> _Assigned task_: Quote the listing in full, exactly as given, minus any pictures.

⁂

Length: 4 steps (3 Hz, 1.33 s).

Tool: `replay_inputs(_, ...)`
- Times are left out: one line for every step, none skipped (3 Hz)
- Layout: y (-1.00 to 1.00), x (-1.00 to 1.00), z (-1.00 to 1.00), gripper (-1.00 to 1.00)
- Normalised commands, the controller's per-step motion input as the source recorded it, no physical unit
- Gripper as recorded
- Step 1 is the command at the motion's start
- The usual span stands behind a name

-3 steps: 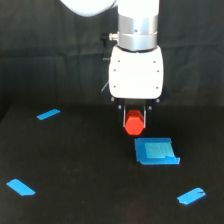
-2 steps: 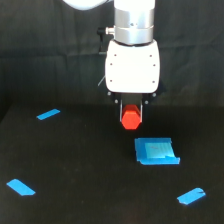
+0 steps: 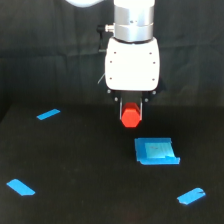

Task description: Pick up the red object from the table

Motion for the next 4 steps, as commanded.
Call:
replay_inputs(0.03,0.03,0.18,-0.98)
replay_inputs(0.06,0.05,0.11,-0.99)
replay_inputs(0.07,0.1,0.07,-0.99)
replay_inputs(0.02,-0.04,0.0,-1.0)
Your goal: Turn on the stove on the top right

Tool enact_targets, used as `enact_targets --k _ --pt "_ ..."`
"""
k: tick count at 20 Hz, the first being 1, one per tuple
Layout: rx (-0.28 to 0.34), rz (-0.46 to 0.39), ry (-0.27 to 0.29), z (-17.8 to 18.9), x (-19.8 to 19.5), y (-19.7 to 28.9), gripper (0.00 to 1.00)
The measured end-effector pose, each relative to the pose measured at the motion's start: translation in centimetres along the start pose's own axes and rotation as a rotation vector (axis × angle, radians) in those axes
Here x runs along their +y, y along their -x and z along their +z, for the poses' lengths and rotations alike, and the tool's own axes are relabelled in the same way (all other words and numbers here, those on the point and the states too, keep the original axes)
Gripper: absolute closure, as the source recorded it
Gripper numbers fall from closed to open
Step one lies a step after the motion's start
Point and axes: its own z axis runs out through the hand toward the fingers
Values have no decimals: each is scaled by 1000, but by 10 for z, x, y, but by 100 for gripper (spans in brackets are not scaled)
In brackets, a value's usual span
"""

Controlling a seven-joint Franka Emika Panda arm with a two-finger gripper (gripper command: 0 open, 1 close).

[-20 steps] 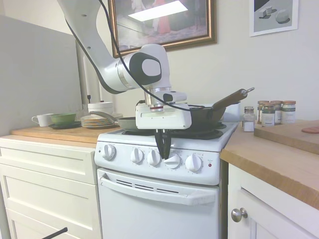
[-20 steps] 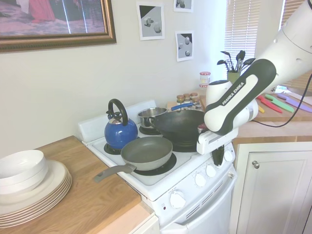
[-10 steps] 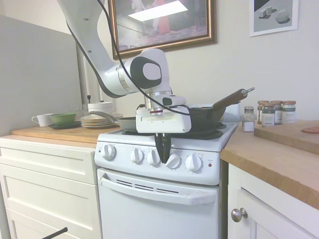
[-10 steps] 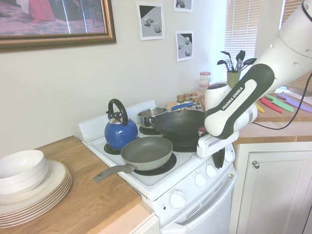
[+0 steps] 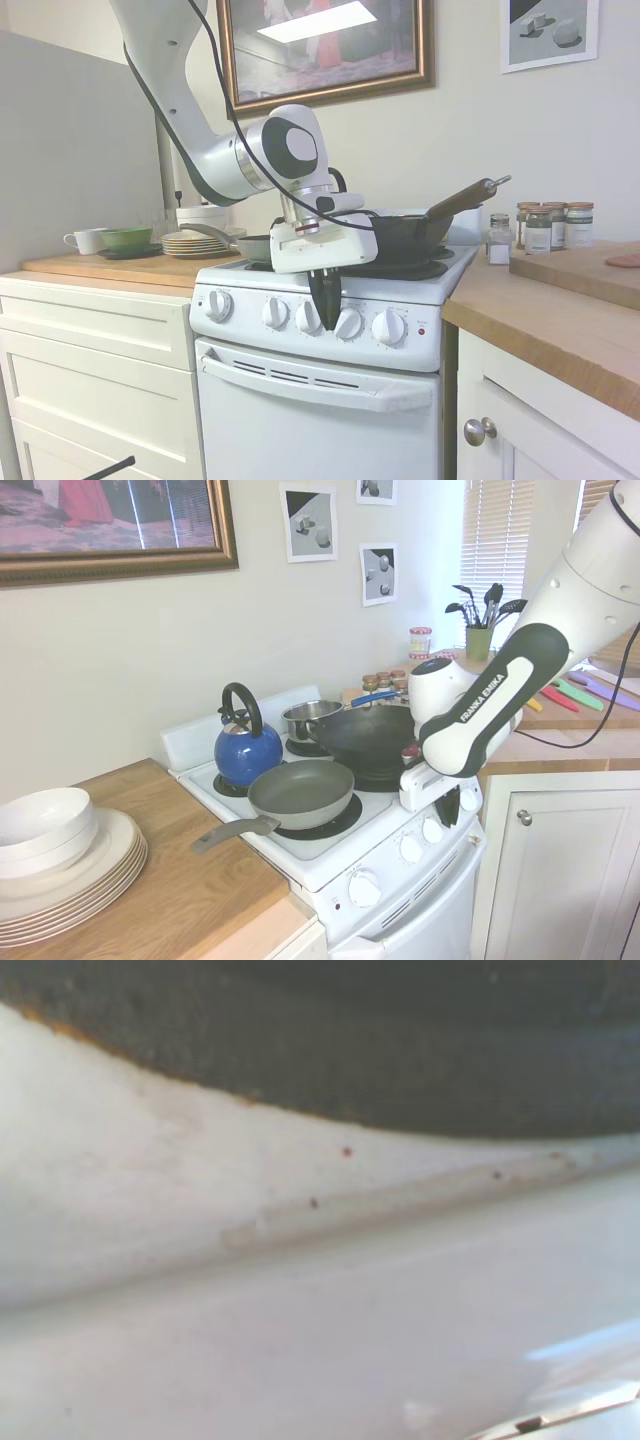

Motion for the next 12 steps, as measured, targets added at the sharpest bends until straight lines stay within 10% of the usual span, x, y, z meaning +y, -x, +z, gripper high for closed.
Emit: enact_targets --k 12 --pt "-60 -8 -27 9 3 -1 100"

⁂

> _Solution for this problem_:
Length: 4 steps (3 Hz, 1.33 s).

Tool: `replay_inputs(_, ...)`
- Times are left out: one line for every step, none skipped (3 Hz)
- Layout: y (-1.00 to 1.00), x (-1.00 to 1.00), z (-1.00 to 1.00), gripper (-1.00 to 1.00)
- Normalised commands, the controller's per-step motion input as the source recorded it, no physical unit
- Gripper as recorded
- Step 1 is the command at the motion's start
- The usual span stands behind a name

-3 steps: 
-2 steps: 
+0 steps: 

Task description: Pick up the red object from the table

Motion for the next 4 steps, as commanded.
Call:
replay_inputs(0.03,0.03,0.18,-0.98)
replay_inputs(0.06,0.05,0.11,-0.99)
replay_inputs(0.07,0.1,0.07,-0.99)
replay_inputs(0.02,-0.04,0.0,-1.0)
Your goal: Turn on the stove on the top right

Tool enact_targets, used as `enact_targets --k _ --pt "_ ..."`
"""
k: tick count at 20 Hz, the first being 1, one per tuple
Layout: rx (-0.28 to 0.34), rz (-0.46 to 0.39), ry (-0.27 to 0.29), z (-17.8 to 18.9), x (-19.8 to 19.5), y (-19.7 to 28.9), gripper (0.00 to 1.00)
The measured end-effector pose, each relative to the pose measured at the motion's start: translation in centimetres along the start pose's own axes and rotation as a rotation vector (axis × angle, radians) in those axes
Here x runs along their +y, y along their -x and z along their +z, for the poses' lengths and rotations alike, and the tool's own axes are relabelled in the same way (all other words and numbers here, those on the point and the states too, keep the original axes)
Gripper: absolute closure, as the source recorded it
Gripper numbers fall from closed to open
Step one lies a step after the motion's start
Point and axes: its own z axis runs out through the hand toward the fingers
Values have no decimals: each is scaled by 1000, but by 10 for z, x, y, but by 100 for gripper (spans in brackets are not scaled)
In brackets, a value's usual span
"""

Controlling a seven-joint Franka Emika Panda arm with a two-finger gripper (gripper command: 0 open, 1 close).

[-20 steps] 
[-20 steps] 
[-10 steps] 
[-10 steps] 
[+0 steps] 

Motion for the next 12 steps, as measured, targets added at the sharpest bends until straight lines stay within 10% of the usual span, x, y, z meaning +y, -x, +z, gripper high for closed.
Emit: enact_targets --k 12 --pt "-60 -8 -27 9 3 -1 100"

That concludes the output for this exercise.